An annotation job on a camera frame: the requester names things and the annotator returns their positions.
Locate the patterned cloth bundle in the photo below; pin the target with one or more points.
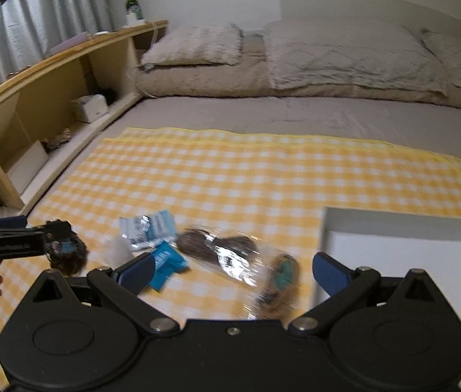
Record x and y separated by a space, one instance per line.
59 139

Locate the grey sheeted bed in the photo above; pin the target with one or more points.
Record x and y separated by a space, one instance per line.
336 118

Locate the white and blue packet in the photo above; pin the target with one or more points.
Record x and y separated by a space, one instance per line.
134 232

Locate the silver grey curtain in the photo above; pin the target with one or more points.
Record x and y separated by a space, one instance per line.
42 20

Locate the dark fuzzy packet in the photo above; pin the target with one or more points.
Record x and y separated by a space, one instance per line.
69 259

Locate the white tissue box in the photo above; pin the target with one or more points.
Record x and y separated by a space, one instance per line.
89 108

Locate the white flat board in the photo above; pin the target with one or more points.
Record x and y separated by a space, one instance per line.
28 167

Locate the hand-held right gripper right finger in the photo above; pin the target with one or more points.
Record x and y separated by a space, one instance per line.
328 273

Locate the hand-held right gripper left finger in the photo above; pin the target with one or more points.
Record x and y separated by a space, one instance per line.
137 274

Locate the pale purple flat item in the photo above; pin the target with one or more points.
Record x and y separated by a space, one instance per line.
69 44

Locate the fluffy beige pillow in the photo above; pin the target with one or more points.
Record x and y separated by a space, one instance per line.
191 45

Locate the yellow checked mat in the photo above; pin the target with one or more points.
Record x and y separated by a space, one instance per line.
255 179

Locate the bagged teal brown accessory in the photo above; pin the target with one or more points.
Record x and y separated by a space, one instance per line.
281 279

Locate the green glass bottle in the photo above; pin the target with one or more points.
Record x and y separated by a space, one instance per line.
129 2

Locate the large beige quilted pillow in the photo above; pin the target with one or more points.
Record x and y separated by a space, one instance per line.
349 55

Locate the wooden bedside shelf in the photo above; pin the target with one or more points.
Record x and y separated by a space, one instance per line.
63 73

::::

● Instructions to follow:
Reproduce exactly every line between the line with "Locate the wooden" and the last line of the records above, both included.

● Exercise output:
Locate the wooden bedside shelf in the photo above; pin the target with one or more points.
Record x and y separated by a space, one instance per line.
63 73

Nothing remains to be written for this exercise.